#### [DATA BELOW]
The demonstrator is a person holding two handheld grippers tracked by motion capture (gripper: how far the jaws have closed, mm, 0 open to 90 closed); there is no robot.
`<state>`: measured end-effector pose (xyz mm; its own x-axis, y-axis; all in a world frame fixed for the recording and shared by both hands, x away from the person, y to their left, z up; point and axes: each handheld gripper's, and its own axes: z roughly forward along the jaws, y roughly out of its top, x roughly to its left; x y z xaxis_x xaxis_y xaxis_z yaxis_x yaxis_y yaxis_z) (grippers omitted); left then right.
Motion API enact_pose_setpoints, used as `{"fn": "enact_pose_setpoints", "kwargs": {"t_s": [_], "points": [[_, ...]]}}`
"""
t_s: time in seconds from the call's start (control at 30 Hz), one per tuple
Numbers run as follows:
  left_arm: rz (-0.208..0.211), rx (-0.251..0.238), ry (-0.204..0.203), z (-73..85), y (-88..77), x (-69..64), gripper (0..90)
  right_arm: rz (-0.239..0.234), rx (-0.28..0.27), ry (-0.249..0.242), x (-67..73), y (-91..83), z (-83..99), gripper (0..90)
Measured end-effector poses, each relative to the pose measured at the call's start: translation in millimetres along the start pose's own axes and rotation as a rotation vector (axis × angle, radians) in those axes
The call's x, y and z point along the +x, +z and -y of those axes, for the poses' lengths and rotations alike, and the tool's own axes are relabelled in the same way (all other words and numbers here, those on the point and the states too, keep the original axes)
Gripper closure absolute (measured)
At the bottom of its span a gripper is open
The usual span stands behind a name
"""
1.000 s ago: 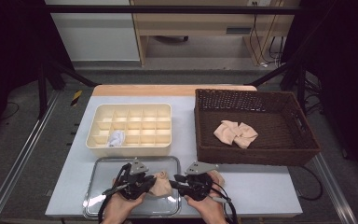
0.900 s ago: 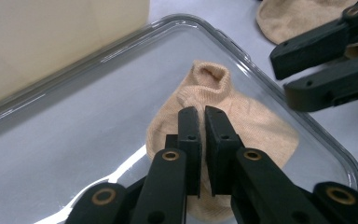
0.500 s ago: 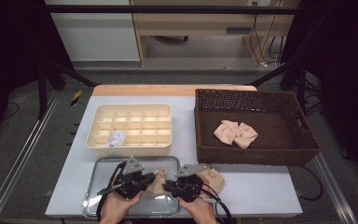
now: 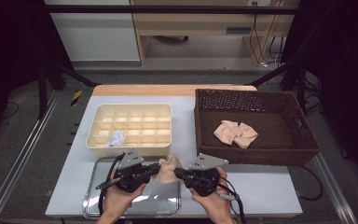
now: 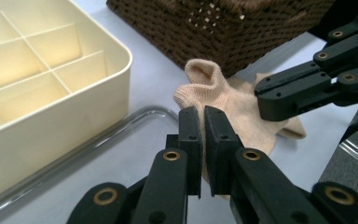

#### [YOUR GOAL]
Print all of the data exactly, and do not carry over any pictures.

#### [RESPONSE AREA]
The demonstrator is a person holding two handheld grippers tracked by motion capture (gripper: how far the jaws have closed, mm, 0 open to 90 closed); there is no robot.
`<state>`: measured end-effector pose (xyz mm; its own x-axis, y-axis; all in a world frame fixed for the recording and shared by both hands, x away from the person, y to their left, z up; point and axes: each handheld gripper's, and its own axes: z roughly forward along the jaws, y roughly out of its top, x roughly to its left; x y z xaxis_x xaxis_y xaxis_z yaxis_x yaxis_y yaxis_z) (grippers omitted); left then right.
Motion API enact_pose_setpoints, used as `{"fn": "enact_pose_setpoints", "kwargs": {"t_s": [_], "points": [[_, ...]]}}`
"""
t_s: time in seconds from the call's start (control at 30 Hz), one per tuple
Numbers run as follows:
  left_arm: rz (-0.208..0.211), rx (-0.251..0.238), ry (-0.204..0.203), z (-73..85), y (-88..77), x (-69..64), gripper (0..90)
  right_arm: rz (-0.239..0.234), rx (-0.28..0.27), ry (-0.249..0.242), x (-67..73), y (-91..83), z (-83..99), gripper (0..90)
Measured end-effector poses, each relative to the pose measured at the call's start: translation in millimetres along the start pose's own axes and rotation as a rotation vector (axis × angle, radians) in those axes
The call's x, y and z point along the +x, +z and -y of those axes, for the poses' lengths and rotations alike, and the tool's own axes are relabelled in the same way (all other words and numbers here, those on the point and the states too, keep the original axes)
Gripper closure absolute (measured)
At the bottom of its span a gripper is open
The usual span stands behind a name
"""
1.000 s ago: 
0.900 s ago: 
0.500 s ago: 
now: 
now: 

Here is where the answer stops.